Wednesday, December 19, 2007

Coming Out

The other major thing I have to get off my chest right away is that I am vegan.
Yes.
A lot of people would think that this means my food options are limited.
Not so.
In fact, when I first went the vegetarian/vegan route three years ago, I discovered an entire universe of food I never knew about. I discovered Japanese cuisine, a dairy-free haven of delicacies. Purple broccoli, daikon radish shredded and salted, pickled plums, arame seaweed rinsed and boiled with plum vinegar, tiny white eggplants that fit in the palm of your hand.

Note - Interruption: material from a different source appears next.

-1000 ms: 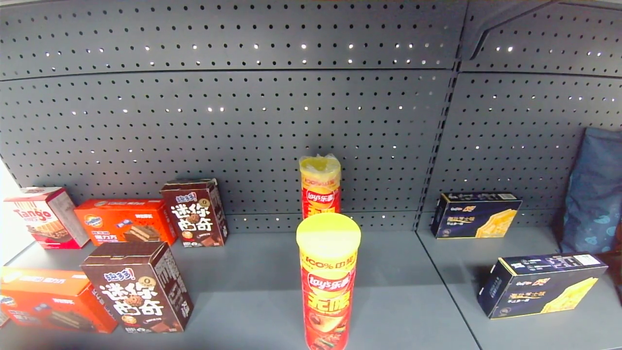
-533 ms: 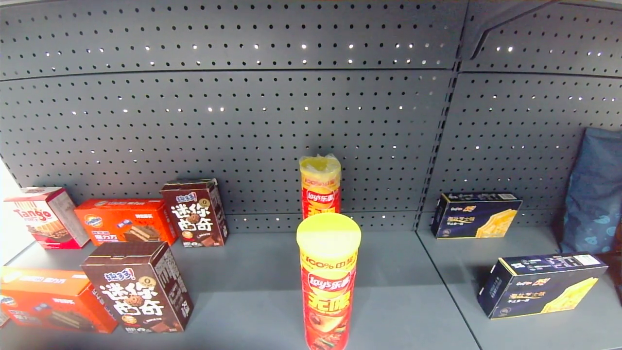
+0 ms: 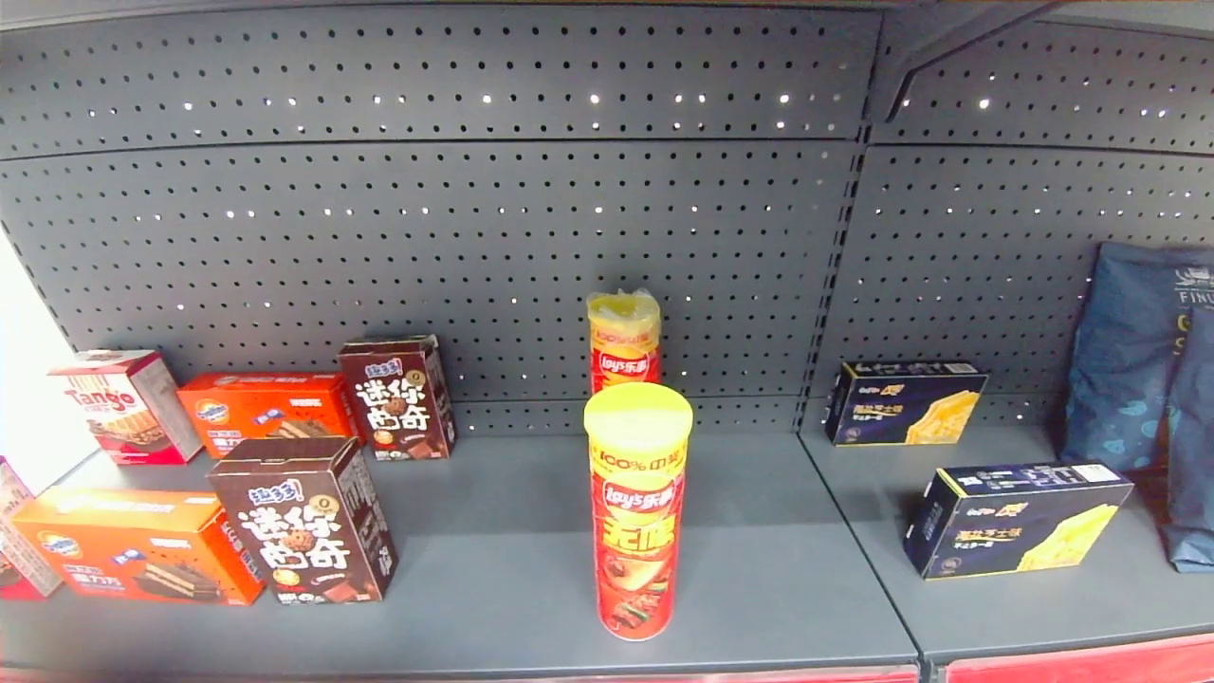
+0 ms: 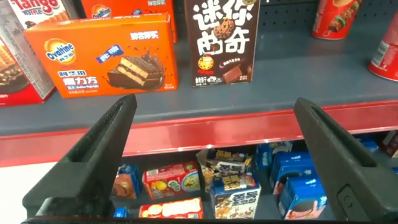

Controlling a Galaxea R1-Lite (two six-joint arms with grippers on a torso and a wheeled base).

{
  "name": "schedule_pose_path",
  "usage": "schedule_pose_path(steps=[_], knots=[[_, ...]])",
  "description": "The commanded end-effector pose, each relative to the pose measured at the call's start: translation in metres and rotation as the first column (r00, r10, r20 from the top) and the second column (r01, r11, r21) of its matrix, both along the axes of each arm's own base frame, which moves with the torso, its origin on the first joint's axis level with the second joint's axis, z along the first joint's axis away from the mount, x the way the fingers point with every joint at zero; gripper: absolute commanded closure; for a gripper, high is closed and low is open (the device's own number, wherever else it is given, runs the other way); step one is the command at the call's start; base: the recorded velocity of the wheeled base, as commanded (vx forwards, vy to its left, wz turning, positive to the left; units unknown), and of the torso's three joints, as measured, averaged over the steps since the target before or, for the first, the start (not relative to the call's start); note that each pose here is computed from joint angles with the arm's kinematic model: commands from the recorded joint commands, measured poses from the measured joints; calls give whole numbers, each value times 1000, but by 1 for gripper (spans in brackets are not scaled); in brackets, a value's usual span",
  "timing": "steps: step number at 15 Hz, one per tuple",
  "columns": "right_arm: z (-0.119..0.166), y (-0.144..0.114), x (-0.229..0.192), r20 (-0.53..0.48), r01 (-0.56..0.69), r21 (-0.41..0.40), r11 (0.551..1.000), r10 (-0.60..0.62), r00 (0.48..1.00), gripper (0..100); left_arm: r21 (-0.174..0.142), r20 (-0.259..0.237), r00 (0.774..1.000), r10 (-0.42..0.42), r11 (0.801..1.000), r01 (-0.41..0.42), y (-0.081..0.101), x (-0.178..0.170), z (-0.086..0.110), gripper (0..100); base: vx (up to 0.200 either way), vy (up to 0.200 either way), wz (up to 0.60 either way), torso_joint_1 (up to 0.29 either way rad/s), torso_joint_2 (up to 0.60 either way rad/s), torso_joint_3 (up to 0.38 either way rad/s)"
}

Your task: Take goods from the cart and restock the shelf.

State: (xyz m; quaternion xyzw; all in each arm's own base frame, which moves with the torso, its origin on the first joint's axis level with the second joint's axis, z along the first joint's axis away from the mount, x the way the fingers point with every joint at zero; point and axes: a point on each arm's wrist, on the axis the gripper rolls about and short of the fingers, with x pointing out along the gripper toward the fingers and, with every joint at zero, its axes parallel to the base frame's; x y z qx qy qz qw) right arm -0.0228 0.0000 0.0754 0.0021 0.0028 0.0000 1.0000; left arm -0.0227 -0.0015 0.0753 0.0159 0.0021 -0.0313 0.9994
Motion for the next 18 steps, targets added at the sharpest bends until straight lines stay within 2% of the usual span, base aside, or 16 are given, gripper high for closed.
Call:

The world is ripe with edibles, but that's not the impression you'd get from an average grocery run.
If a Martian landed in a small town in Nebraska, they'd get the idea that us Americans subsist on beef, corn and potatoes. All nutritiously lowly. And not all that delectable. The American cuisine, rife with pork tenderloin, rump roast, spaghetti and meatballs, and fried spam sandwhiches, has got to be one of the most boring dietary palettes on the planet. High fat, high sugar, high salt, but low on complex flavors.
I've gotten many a perplexed commentary on my diet. Some think it's "radical" it's "too strict" it's almost ascetic. But I sit in my corner with a big bowl of udon noodles and I laugh and laugh. Because most people eat the same thing day in and day out.
Spaghetti,
Meatloaf,
FastFood,
Pizza,
Pork Chops,
Mashed Potatoes.
Hamburgers.
That's it. Over and Over and Over. The endless cycle of boring foodstuffs.

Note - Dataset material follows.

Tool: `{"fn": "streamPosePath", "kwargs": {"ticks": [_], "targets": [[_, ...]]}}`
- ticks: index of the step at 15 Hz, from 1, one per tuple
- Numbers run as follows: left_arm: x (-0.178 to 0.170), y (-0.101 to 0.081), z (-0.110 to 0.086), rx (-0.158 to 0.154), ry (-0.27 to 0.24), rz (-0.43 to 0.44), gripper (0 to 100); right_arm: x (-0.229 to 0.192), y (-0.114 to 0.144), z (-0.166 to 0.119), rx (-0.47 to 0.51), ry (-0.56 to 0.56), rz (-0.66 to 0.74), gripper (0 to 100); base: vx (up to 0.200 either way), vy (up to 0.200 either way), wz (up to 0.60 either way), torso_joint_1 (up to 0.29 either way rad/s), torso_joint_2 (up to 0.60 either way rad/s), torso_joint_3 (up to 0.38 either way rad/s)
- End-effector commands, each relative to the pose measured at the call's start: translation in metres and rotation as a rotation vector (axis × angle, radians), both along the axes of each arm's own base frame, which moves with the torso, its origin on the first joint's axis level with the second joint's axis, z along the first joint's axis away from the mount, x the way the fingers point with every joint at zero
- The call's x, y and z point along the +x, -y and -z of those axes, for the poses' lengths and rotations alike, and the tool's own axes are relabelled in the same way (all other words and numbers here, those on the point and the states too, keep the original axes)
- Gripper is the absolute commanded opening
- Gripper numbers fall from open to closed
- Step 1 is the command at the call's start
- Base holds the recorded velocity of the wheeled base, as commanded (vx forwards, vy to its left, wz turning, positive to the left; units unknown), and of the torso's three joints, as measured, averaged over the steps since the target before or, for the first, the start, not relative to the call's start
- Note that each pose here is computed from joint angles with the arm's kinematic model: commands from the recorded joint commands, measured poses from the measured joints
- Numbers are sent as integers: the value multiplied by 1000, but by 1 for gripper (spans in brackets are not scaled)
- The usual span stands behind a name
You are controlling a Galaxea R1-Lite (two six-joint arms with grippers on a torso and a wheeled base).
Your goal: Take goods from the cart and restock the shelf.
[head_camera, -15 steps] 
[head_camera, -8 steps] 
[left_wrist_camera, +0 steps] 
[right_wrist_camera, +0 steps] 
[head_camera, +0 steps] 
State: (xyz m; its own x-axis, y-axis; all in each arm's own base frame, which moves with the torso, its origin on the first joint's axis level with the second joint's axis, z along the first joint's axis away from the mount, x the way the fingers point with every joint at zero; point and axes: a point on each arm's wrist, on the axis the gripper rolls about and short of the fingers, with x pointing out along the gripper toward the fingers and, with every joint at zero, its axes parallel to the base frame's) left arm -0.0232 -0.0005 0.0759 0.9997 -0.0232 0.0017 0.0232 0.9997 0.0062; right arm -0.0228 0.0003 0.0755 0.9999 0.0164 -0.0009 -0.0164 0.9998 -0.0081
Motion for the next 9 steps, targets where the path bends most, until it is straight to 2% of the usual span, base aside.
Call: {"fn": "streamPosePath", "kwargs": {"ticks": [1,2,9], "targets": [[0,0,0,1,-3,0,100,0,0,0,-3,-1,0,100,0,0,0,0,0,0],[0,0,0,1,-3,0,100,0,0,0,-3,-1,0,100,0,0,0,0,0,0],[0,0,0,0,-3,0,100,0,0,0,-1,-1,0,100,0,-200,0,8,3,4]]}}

My palette is broad and varied.
One night: lime curry, with sauteed onions, tofu and garbanzos.
The next night: purple cabbage and snow peas over teriyaki rice.

My father calls it "Vay-gun." He thinks I only eat lettuce. When I was a child my impoverished diet consisted mostly of spam, velveeta cheese, bologna and ramen noodles. "Salad" was an awful affair, something to keep you"regular." In no way was salad a delicacy in my childhood home. Usually, it was iceberg lettuce, strips of bologna and velveeta smothered in ranch dressing.
My salads are rife with dark green leaves, spinach, arugula, blanched Kale, dandelion. They consist of such goodies as golden raisins, pumpkin seeds, sundried tomatoes preserved in oil, fresh basil leaves, baked beets, sunflower seeds, baby corn, radish sprouts. They explode with earthy flavors, textures from the smooth soft beet to the crunch of seeds. My salads are extravagant, but humble. Relatively cheap to produce, and yet so packed full of vitamins and minerals I need never worry about taking supplements.
My father looks into the deep salad bowl, brimming with the aroma of orange poppy dressing. He eyes the roasted red peppers, the purple slices of onion, the flecks of almond slivers. He doesn't know what to think. This is alien to him. He's afraid he'll take a bite and actually enjoy it, enjoy it so much he'll give up his precious beef shortribs, never to return. He passes the bowl, not willing to compromise and instead laments the missing steak. I smile after the first forkful. I know what he's missing.